▸ TASK BRIEF
From the data below, return all lines holding the string "document".

BEGIN MATERIAL PROVIDED

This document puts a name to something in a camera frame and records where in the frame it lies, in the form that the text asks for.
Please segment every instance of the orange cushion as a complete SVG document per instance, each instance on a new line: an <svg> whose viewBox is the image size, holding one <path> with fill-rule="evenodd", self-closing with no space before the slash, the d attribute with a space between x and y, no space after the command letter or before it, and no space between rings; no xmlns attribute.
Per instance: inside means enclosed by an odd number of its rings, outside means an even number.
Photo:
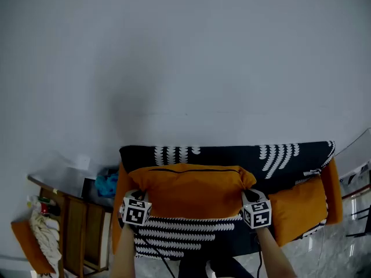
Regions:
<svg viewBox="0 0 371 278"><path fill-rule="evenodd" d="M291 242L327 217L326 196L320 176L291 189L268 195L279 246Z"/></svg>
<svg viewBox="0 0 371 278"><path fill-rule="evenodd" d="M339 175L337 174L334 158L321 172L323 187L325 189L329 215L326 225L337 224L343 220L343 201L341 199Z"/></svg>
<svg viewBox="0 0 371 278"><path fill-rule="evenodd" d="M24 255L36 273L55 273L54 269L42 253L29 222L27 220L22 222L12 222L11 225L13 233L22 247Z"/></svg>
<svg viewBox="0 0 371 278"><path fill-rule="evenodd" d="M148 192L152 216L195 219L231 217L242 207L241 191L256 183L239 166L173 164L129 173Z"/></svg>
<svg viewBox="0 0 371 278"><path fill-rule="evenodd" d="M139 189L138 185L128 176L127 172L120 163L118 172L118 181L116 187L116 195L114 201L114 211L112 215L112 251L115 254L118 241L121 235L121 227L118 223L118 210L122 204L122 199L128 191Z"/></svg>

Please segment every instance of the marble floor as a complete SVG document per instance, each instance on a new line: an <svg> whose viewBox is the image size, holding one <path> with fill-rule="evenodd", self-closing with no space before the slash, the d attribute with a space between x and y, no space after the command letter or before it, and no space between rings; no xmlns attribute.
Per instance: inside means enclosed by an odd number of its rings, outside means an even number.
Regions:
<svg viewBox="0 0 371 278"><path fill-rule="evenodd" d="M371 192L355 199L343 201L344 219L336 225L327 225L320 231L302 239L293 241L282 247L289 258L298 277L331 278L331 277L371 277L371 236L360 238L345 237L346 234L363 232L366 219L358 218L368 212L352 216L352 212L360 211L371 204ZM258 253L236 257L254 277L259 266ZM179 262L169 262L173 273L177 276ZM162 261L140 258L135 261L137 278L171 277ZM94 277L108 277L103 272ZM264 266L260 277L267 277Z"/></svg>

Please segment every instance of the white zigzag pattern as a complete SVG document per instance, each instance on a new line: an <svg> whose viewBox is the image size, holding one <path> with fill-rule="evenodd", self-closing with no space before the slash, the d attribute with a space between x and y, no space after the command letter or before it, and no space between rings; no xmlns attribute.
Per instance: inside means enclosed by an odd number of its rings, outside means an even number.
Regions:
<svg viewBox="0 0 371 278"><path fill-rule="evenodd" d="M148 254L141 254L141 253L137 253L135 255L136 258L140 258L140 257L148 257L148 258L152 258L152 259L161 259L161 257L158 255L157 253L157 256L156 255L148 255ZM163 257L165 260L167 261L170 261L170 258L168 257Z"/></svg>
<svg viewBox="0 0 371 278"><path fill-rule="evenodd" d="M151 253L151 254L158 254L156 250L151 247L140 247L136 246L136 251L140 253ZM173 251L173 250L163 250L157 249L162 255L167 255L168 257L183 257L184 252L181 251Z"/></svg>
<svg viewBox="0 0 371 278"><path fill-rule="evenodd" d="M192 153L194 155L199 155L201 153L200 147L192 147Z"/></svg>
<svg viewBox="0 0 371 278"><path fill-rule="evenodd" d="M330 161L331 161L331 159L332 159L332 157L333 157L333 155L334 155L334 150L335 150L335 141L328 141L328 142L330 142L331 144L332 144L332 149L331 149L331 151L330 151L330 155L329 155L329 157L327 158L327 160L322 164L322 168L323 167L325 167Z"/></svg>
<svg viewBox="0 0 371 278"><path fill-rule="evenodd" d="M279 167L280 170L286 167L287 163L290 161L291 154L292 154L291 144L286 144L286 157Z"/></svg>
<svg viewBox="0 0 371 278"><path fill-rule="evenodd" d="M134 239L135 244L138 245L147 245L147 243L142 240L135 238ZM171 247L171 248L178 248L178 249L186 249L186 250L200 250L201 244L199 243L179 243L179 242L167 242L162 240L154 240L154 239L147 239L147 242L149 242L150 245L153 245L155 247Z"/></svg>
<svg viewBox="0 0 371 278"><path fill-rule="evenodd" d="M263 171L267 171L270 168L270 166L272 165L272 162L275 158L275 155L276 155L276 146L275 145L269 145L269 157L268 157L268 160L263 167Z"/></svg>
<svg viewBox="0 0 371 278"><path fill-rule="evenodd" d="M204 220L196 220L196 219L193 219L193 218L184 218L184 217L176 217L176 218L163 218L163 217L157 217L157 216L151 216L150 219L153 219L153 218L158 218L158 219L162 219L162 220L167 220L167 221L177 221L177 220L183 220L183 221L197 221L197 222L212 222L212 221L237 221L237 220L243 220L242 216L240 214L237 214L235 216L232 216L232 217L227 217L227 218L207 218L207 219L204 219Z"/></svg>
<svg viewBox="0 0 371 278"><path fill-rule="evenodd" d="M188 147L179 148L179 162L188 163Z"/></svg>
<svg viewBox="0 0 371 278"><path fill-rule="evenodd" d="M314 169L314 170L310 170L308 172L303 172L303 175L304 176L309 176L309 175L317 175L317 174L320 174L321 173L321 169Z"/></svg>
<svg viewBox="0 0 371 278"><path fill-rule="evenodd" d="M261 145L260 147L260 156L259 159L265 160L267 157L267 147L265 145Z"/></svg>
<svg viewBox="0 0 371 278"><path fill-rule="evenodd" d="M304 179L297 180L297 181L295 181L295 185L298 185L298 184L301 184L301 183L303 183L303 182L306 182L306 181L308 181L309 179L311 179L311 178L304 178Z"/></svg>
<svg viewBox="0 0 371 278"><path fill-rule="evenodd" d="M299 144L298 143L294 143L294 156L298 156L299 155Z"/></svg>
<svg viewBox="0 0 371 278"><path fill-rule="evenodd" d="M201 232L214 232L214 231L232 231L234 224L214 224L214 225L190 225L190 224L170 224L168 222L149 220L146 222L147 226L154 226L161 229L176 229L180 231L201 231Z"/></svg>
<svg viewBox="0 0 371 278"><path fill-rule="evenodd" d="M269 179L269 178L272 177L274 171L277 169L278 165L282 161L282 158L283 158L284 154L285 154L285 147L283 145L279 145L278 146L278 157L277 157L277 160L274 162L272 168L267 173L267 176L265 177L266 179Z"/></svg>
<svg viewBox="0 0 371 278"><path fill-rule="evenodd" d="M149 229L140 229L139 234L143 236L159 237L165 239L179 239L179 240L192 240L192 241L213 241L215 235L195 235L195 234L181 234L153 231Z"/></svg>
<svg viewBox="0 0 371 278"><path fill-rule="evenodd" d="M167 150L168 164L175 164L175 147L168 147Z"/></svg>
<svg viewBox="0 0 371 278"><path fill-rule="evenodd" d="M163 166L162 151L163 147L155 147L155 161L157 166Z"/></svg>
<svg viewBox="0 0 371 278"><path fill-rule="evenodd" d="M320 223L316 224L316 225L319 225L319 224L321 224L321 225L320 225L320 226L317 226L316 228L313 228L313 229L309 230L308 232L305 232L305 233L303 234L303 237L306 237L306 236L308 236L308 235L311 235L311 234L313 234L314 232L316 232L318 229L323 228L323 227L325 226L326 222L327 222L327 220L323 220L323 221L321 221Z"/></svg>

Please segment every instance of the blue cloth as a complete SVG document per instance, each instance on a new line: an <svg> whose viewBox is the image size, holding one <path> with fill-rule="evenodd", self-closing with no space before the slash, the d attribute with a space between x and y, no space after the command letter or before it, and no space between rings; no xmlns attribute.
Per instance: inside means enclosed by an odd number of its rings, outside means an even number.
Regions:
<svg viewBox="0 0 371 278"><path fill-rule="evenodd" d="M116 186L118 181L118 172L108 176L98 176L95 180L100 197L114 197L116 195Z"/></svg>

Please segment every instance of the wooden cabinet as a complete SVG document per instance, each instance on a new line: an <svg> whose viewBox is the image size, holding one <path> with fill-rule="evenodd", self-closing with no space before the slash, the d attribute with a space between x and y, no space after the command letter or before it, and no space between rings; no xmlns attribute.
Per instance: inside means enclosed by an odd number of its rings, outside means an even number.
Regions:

END MATERIAL PROVIDED

▸ RESULT FOR THIS EXERCISE
This document puts a name to something in a camera frame and records where in the frame it lies, in the form that the text asks for.
Please segment every instance of the orange cushion as a complete SVG document per instance, each instance on a new line: an <svg> whose viewBox is the image size, holding one <path> with fill-rule="evenodd", self-closing with no space before the slash, the d attribute with a space between x and y, no space after the command letter or before it, and no space between rings; no xmlns attribute.
Please segment every instance of the marble floor as a complete SVG document per instance, each instance on a new line: an <svg> whose viewBox is the image size, holding one <path> with fill-rule="evenodd", self-closing with no space before the slash, the d attribute with a space between x and y, no space after the command letter or before it, and no space between rings; no xmlns attribute.
Please segment every instance of the white zigzag pattern as a complete SVG document per instance, each instance on a new line: an <svg> whose viewBox is the image size, holding one <path> with fill-rule="evenodd", self-closing with no space before the slash, the d attribute with a space between x and y, no space after the command letter or before it, and no space between rings; no xmlns attribute.
Please segment every instance of the blue cloth as a complete SVG document per instance, each instance on a new line: an <svg> whose viewBox is the image size, holding one <path> with fill-rule="evenodd", self-closing with no space before the slash, the d attribute with a space between x and y, no space after the command letter or before it, and no space between rings; no xmlns attribute.
Please segment every instance of the wooden cabinet as a complete SVG document per instance, each instance on a new line: an <svg> whose viewBox is the image size, holding one <path> with fill-rule="evenodd", self-closing with no space before the slash, the d attribute with a space between x and y, no space after the command letter or before it, and no space between rings; no xmlns attribute.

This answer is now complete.